How to complete this task: Quote each line exactly, from the line that contains "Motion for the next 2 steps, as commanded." down to the last line of the listing, and no other lines.

Information shown:
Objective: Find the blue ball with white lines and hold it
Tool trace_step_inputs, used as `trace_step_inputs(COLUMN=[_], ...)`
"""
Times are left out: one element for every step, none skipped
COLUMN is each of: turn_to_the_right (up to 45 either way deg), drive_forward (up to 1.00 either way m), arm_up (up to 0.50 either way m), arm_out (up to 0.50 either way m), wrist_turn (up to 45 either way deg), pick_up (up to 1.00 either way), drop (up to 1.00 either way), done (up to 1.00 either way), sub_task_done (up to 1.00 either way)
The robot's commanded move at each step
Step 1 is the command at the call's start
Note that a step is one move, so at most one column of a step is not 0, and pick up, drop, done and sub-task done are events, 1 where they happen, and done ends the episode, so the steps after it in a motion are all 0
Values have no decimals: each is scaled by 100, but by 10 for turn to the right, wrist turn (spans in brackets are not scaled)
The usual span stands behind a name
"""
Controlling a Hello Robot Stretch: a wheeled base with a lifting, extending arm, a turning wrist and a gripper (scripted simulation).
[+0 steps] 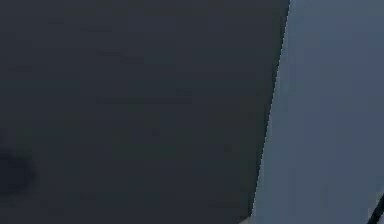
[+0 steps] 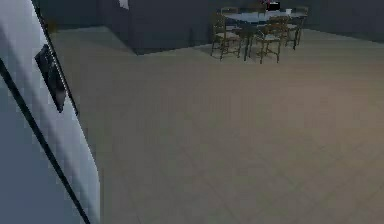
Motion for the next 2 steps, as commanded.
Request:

Problem solution:
Motion for the next 2 steps, as commanded.
Request:

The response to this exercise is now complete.